#### Task directions
For the data below, please report each line where the word "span" is found.

#### Dataset excerpt
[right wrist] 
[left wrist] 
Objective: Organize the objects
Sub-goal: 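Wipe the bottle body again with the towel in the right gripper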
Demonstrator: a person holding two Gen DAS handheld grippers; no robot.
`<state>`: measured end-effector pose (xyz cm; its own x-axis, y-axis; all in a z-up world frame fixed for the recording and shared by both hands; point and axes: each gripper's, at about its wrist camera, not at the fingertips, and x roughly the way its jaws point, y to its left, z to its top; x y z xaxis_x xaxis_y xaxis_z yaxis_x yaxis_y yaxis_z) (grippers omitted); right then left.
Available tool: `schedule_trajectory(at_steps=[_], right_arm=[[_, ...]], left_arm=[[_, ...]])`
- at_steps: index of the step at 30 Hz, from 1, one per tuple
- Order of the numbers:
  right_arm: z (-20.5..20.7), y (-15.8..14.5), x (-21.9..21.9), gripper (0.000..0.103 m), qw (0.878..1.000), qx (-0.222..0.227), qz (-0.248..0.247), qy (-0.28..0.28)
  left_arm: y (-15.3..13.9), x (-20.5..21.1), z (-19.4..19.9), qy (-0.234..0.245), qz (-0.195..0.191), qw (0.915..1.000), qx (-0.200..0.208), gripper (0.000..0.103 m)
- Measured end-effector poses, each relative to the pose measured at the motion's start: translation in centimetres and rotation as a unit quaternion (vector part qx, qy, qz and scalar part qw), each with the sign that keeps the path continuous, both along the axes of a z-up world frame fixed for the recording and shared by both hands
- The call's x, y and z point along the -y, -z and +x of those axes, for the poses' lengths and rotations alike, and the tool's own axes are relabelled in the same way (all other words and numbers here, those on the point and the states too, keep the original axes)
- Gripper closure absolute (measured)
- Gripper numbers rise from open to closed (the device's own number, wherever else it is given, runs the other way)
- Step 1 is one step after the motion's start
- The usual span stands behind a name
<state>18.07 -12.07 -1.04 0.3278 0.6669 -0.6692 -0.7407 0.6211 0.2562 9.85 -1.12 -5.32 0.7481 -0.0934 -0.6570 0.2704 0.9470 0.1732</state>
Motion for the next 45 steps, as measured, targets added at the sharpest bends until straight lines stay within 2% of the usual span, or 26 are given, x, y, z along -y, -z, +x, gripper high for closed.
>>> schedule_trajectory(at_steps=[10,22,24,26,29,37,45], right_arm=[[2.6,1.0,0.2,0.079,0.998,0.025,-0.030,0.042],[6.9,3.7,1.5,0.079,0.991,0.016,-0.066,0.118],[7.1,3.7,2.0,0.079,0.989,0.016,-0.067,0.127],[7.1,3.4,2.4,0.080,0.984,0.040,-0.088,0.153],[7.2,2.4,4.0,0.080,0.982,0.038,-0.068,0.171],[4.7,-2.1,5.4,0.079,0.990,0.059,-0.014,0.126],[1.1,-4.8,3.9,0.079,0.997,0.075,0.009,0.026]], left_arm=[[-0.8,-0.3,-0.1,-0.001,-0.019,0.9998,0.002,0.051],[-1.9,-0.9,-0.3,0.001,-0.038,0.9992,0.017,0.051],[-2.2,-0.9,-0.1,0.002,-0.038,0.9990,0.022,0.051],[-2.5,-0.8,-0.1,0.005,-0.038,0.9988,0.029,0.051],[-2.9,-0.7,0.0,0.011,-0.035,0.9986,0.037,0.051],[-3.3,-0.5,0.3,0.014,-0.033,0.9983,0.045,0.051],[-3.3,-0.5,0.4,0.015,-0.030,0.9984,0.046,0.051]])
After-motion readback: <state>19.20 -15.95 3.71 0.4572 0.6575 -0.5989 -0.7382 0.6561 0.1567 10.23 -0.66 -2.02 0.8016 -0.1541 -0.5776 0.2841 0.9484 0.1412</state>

#### Solution for this problem
- The usual span stands behind a name
Motion for the next 45 steps, as measured, targets added at the sharpest bends until straight lines stay within 2% of the usual span, or 26 are given, x, y, z along -y, -z, +x, gripper high for closed.

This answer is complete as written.